In the capsule pots of FIGS. 1 to 6, the number of vents at a specific position for each part is set to twice the number of critical conditions vents, which ensures good ventilation. The critical condition is that if the number of vents is less than 50% of the standard, or the area where the air vents are distributed is less than 26% of the upper capsule ceiling, or the floor area occupied by the air vents is 1% at the air vents. to be. The critical ventilation system was defined as having the lowest level of ventilation so that no special obstacles were observed inside the terrarium in the indoor environment during sunny summer days. At critical ventilation levels, condensation of water vapor on the inner surface of the capsule is observed at night or at low pressures, and when it rains, poor ventilation is exacerbated. Increased moisture due to poor ventilation increases the risk of developing fungal diseases and other diseases including protozoa. In addition, high humidity increases respiratory failure due to poor ventilation, causes physiological diseases, bacterial and viral diseases, and larvae attempting to escape outside terrarium. During the night, the production of carbon dioxide (CO ₂ ) is greatly increased. At night when the weather is low, the ventilation is superimposed and the respiratory disorder is exacerbated. Standard capsule capsules with airflow numbers that are more than twice the critical condition can mitigate damage even under conditions of overlapping low pressure and night environments. Among the butterfly larvae, if a particularly high respiratory volume is required, it is most preferable to add a vent to the 1/6 to 1/7 position at the bottom of the upper capsule and to the dome of the ceiling.
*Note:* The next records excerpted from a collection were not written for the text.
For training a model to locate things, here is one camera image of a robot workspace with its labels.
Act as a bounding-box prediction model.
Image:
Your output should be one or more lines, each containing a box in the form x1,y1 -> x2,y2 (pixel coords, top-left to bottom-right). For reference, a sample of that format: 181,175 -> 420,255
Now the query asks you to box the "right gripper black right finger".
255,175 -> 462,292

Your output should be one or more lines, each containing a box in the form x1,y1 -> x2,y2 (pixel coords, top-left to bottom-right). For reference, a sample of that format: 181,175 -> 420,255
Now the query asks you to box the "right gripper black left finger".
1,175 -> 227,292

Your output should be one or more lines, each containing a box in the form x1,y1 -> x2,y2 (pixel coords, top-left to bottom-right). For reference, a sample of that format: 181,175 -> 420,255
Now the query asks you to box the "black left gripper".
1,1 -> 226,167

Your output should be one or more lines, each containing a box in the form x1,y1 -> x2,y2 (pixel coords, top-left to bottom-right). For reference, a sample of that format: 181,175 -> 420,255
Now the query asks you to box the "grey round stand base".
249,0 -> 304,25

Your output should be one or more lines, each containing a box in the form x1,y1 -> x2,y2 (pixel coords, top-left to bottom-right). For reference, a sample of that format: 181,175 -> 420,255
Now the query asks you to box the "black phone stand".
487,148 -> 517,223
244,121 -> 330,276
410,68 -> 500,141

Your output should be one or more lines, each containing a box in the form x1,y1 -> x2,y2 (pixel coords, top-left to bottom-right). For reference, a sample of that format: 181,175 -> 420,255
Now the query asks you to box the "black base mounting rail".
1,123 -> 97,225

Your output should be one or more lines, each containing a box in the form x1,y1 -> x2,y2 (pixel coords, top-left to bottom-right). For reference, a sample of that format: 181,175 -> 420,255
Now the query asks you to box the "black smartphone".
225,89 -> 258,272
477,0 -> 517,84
The capsule pot is a minimal and simple structure that fulfills its function as a terrarium for raising butterfly larvae, and is small in size and simple in form but has aesthetic requirements, and is easy to transport and easy to operate. The dome shape of FIG. 1, which is a representative view, can be manufactured by various applications such as ovals of FIG. 7, oblongs of FIG. 8, and other four-, five-, six-, and eight-octagonal polygons. However, since polygons are inconvenient to observe and difficult to form, it is advantageous to manufacture them in a dome shape.
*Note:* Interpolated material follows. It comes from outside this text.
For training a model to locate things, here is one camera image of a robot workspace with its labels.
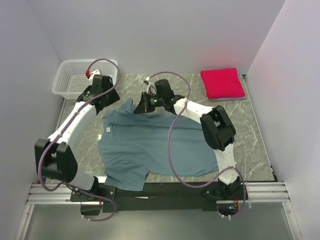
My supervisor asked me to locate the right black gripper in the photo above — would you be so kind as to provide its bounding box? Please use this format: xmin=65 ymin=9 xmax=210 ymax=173
xmin=134 ymin=92 xmax=165 ymax=115

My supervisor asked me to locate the blue-grey t shirt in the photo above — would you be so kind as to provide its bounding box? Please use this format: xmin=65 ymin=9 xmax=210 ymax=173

By feeding food plants to butterfly terrarium using capsule flowerpots and attaching butterfly larvae to disseminate them as materials for natural exploration, it is possible to solve the problem of having to obtain food plants and butterflies simultaneously for butterfly observation. A capsule planter with a low energy environmental control method using minimally simplified structures and forms and laws of nature does not require complex manipulation. Therefore, it is possible to provide a means of natural learning and ecological experience to a wide range of classes, from elementary school students to adult lovers and professionals. The capsule potted terrarium is useful for breeding and observing butterflies conveniently in an indoor environment that is isolated from nature because it can increase the success rate of butterfly breeding while alleviating the damage of natural insects and infectious diseases.

Claims (1)

It is composed of two constituent units: the upper capsule (1) of the transparent cover which protects the insect habitat and the ground part of the food plant, and the lower capsule (2) for planting the food plant, and the diameter of the upper capsule (domes, egg shape). , In the case of polygonal capsule potted plants) or the length of one side (for rectangular and square capsule potted plants) of 150 to 450 mm, and the upper capsule length (height) is 1.2 to 1.4 times the diameter or one side and at the same time As a proportion of 2 to 2.5 times, the capsule for terrarium butterfly breeding terrarium, characterized in that the ventilation hole (4) the total surface area of the upper capsule ceiling is 1% or more, and has a ventilation structure in the upper capsule lower portion or the upper capsule lower portion Flowerpot.